Nisar is betting big on the livelihoods potential of mushrooms for Afghan citizens and as the Afghan food of tomorrow. Says Nisar, “My research tells me that this crop can be a game-changer in the domestic market as well internationally. Traders in the UAE that we have been in touch with have indicated that the market in Dubai alone can absorb up to 10 tons of mushroom supplies on a daily basis. We really want to be quick off the block to seize this opportunity”.
Since 2010, the National Institution Building Project (NIBP) has supported the organizational capacity enhancement of the Ministry of Agriculture Irrigation and Livestock (MAIL) and select government ministries and entities at the national and sub-national levels in specified areas jointly determined with NIBP government partners. The Independent Administrative Reforms and Civil Service Commission (IARCSC) is the main government partner of the project.

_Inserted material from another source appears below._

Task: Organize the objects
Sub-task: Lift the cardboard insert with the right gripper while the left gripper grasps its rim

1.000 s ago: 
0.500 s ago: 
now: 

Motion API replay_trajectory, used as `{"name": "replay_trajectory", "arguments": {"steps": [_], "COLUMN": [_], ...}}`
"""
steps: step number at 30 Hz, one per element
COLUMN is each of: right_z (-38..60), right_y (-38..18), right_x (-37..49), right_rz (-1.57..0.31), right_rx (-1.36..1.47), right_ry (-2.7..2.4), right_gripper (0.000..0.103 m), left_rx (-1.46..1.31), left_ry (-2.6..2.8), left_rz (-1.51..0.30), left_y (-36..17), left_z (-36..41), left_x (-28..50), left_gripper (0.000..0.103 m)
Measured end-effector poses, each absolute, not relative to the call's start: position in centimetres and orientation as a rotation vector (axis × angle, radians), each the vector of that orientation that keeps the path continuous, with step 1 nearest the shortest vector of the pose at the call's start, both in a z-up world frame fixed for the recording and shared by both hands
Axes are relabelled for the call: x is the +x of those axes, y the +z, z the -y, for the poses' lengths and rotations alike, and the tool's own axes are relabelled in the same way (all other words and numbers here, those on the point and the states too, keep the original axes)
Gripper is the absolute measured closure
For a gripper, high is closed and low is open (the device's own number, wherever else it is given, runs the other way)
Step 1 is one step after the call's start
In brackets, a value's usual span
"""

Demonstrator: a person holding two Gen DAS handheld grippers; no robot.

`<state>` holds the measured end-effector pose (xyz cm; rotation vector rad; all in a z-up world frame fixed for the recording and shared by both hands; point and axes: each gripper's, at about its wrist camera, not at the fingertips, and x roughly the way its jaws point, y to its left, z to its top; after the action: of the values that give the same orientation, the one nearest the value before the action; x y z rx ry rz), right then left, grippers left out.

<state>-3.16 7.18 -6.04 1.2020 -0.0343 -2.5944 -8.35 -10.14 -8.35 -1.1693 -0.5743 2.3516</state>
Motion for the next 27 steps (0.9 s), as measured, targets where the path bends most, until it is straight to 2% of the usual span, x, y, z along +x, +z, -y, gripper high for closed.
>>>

Through the strategic placement of international Capacity Development Advisors (CDAs) and Afghan Capacity Development Officers (CDOs), NIBP aims to develop the institutional capacity of select ministries and strengthen the individual capacities of Afghan Civil Servants within the ministries and in several provinces. NIBP support to the government ministries and entities includes mentoring, coaching and advisory support provided to civil servants from the provincial level to the senior-most positions of the Ministries. The project facilitates training programs, workshops and exposure visits for civil servants and support for processes to develop national and institutional policies.